◆ WHAT YOU NEED TO DO
Go to the line in the entries below that holds "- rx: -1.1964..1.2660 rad" and repeat exactly from there through the line that holds "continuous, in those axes", inclusive.

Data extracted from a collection
================

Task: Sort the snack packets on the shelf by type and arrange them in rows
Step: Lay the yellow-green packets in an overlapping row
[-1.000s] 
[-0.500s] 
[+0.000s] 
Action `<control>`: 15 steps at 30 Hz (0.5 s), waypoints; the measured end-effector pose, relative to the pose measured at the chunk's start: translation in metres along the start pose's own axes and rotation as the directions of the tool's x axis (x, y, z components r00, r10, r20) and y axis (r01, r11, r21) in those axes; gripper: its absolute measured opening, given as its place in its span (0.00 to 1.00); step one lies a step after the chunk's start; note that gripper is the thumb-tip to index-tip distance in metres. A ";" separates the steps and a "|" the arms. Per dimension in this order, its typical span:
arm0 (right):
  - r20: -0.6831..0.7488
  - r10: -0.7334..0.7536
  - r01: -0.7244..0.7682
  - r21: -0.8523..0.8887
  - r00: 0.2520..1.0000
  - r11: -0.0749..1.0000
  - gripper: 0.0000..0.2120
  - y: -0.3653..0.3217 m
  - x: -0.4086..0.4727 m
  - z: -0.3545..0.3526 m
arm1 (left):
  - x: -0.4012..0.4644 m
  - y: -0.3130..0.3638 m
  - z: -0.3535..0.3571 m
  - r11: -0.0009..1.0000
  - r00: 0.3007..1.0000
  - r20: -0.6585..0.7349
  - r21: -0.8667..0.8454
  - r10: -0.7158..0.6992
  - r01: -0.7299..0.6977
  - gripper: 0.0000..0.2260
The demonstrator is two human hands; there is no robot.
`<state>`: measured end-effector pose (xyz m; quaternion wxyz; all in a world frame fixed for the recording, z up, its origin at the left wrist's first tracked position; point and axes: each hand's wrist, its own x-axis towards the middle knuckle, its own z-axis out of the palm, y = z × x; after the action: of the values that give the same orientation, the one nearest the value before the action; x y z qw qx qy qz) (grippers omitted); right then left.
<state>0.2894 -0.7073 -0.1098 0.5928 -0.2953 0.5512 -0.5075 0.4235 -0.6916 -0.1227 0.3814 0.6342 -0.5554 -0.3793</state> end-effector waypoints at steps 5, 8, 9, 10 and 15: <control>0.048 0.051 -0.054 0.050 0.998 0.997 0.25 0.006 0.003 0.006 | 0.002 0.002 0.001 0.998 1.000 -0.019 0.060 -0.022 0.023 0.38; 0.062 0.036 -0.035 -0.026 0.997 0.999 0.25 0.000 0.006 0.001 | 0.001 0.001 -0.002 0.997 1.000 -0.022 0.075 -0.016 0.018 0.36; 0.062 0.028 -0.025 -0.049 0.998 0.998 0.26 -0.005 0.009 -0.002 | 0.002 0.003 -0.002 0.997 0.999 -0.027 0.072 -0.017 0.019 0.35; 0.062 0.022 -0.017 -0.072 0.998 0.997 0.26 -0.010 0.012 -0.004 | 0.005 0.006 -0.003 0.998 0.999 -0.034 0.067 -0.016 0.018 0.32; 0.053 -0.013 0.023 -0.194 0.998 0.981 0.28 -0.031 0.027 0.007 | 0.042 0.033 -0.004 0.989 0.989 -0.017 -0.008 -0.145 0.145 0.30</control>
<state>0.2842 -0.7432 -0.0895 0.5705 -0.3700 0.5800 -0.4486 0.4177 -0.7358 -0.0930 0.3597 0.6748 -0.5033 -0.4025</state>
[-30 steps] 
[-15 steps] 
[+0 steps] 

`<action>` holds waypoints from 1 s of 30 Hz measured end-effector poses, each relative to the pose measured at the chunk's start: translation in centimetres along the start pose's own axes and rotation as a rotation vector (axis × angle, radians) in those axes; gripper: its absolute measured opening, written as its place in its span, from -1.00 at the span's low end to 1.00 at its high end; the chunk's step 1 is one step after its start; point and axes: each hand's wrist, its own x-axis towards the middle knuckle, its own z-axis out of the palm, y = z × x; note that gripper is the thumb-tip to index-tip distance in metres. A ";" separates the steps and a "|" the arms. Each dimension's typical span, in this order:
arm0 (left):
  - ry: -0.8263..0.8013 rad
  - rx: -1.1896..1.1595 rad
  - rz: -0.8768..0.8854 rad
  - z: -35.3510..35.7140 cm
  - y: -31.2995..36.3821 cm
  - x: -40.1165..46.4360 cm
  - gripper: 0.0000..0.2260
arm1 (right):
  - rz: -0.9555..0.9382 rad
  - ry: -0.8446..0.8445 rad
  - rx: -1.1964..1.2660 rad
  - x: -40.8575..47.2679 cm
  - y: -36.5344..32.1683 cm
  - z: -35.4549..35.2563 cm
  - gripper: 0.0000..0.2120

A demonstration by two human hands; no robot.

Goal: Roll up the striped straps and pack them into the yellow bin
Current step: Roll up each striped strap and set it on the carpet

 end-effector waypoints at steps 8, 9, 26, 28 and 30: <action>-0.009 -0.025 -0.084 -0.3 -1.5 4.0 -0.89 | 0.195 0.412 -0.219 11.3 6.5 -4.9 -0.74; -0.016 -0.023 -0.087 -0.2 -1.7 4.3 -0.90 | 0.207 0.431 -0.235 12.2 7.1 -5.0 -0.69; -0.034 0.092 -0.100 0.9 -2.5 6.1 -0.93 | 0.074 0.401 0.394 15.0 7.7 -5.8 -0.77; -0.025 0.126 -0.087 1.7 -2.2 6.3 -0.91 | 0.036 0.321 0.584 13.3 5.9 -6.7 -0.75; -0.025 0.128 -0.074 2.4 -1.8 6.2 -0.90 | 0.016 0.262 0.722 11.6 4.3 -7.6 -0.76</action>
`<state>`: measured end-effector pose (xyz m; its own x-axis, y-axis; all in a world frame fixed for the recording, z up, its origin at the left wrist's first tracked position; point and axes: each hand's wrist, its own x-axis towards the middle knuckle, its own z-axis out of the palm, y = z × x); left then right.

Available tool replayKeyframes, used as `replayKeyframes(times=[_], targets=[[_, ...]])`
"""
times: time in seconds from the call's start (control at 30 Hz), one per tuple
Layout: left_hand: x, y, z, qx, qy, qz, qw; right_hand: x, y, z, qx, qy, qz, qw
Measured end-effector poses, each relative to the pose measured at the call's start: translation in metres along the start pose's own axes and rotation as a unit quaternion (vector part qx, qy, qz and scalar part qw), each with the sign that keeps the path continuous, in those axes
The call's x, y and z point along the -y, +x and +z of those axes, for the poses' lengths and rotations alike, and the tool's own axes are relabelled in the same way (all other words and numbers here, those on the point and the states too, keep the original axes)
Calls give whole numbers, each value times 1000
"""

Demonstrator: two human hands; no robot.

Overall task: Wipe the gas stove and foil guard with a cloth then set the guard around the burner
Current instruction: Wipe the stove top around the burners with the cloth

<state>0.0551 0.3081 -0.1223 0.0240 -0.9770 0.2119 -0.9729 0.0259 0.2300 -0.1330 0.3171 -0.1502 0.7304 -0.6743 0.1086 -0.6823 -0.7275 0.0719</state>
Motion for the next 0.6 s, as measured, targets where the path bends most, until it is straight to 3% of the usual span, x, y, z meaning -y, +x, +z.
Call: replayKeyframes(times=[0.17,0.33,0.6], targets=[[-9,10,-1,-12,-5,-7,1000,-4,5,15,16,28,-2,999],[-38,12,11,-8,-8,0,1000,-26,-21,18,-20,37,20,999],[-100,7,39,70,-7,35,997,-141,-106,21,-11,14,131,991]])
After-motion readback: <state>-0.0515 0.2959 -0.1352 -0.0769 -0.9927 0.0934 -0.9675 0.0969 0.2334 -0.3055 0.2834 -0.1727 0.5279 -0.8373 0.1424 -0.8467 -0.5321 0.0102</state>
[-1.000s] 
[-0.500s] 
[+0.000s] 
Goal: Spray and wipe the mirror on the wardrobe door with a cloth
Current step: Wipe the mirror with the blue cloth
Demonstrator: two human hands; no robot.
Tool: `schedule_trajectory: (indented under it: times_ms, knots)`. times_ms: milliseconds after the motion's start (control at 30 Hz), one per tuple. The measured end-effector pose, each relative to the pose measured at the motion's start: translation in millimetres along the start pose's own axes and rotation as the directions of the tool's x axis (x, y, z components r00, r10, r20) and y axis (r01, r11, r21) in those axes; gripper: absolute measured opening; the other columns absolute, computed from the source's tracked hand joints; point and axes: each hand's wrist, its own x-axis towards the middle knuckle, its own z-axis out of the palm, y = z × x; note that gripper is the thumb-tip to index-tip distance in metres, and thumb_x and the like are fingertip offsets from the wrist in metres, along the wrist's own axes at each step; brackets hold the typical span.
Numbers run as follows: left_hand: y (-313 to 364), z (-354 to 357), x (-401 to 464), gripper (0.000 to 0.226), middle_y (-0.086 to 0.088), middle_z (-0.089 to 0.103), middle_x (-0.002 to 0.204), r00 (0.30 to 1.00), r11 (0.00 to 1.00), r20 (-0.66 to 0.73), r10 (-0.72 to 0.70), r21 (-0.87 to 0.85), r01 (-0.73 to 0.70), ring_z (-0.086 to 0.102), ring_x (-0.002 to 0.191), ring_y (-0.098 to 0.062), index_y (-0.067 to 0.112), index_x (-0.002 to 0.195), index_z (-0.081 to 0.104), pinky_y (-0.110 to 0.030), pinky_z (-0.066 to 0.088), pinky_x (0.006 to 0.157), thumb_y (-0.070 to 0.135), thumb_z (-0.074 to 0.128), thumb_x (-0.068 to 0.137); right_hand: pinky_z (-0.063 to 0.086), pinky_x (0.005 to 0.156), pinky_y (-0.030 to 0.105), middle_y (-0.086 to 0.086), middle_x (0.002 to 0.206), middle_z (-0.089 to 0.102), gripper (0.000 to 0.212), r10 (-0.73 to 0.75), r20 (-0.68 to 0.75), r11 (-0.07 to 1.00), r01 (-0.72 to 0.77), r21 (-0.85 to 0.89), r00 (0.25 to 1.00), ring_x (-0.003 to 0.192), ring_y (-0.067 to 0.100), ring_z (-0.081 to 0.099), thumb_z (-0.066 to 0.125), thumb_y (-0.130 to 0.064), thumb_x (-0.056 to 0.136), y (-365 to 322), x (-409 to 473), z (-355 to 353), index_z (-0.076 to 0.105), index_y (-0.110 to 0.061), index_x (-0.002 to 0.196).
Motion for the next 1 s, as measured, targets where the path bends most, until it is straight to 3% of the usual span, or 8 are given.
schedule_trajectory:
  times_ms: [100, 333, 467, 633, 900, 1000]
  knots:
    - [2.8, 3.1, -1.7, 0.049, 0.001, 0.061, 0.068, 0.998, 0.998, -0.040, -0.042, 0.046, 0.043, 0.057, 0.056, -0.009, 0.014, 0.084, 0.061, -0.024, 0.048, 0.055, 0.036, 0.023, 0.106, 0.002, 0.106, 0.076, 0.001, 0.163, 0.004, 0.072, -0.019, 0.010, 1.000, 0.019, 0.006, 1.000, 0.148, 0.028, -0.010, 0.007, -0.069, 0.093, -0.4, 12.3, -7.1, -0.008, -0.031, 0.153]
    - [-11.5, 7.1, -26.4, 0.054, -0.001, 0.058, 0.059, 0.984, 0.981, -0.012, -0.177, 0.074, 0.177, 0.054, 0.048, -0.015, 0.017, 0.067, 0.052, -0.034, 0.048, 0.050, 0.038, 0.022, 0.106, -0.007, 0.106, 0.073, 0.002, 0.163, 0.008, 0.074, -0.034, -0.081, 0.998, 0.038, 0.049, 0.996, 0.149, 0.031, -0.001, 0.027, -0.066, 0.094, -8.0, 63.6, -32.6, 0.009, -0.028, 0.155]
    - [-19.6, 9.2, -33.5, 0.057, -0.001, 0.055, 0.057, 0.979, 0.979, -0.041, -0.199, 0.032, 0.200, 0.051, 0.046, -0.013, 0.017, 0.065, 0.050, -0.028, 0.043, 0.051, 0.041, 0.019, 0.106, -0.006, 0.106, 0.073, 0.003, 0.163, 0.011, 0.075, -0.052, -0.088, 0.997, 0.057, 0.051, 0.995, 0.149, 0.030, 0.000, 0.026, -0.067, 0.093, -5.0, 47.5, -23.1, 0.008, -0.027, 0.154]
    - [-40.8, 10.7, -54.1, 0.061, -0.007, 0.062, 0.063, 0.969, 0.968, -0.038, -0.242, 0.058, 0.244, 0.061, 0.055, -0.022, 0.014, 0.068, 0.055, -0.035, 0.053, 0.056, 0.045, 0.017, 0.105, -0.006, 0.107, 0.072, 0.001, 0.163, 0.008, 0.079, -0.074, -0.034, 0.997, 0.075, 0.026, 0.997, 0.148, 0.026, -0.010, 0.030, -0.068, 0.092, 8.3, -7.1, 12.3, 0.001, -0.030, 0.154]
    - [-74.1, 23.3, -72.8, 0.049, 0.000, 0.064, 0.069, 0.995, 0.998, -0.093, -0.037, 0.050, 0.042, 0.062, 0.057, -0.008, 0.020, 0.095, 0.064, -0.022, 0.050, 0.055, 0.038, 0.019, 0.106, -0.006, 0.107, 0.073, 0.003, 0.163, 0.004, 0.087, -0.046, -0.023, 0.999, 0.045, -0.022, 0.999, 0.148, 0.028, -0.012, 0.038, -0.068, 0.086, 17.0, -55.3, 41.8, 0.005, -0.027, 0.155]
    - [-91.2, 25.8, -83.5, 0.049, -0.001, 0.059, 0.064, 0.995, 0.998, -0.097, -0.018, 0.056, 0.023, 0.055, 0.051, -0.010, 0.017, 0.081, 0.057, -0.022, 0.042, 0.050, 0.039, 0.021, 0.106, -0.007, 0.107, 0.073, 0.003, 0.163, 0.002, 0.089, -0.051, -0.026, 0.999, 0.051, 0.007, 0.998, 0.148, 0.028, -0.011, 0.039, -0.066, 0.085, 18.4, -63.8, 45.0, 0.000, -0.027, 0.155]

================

◆ TASK RESULT
  - rx: -1.1964..1.2660 rad
  - x: -40.8575..47.2679 cm
  - y: -36.5344..32.1683 cm
  - z: -35.4549..35.2563 cm
  - gripper: 0.0000..0.2120

A demonstration by two human hands; no robot.

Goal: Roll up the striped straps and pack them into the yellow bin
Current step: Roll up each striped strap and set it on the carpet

 end-effector waypoints at steps 8, 9, 26, 28 and 30: <action>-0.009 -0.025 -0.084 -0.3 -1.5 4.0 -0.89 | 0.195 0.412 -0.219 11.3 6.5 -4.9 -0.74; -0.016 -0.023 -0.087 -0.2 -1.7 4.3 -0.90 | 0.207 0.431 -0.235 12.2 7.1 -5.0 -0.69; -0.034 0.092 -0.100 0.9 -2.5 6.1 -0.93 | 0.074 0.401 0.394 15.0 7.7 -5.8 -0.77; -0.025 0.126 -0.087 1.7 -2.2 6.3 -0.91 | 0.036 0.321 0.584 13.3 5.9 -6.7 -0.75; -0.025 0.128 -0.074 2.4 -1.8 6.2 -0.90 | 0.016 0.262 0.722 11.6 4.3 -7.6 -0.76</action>
`<state>`: measured end-effector pose (xyz m; its own x-axis, y-axis; all in a world frame fixed for the recording, z up, its origin at the left wrist's first tracked position; point and axes: each hand's wrist, its own x-axis towards the middle knuckle, its own z-axis out of the palm, y = z × x); left then right.

Available tool replayKeyframes, used as `replayKeyframes(times=[_], targets=[[_, ...]])`
"""
times: time in seconds from the call's start (control at 30 Hz), one per tuple
Layout: left_hand: x, y, z, qx, qy, qz, qw; right_hand: x, y, z, qx, qy, qz, qw
Measured end-effector poses, each relative to the pose measured at the call's start: translation in metres along the start pose's own axes and rotation as a unit quaternion (vector part qx, qy, qz and scalar part qw), each with the sign that keeps the path continuous, in those axes

No additional output is expected for this exercise.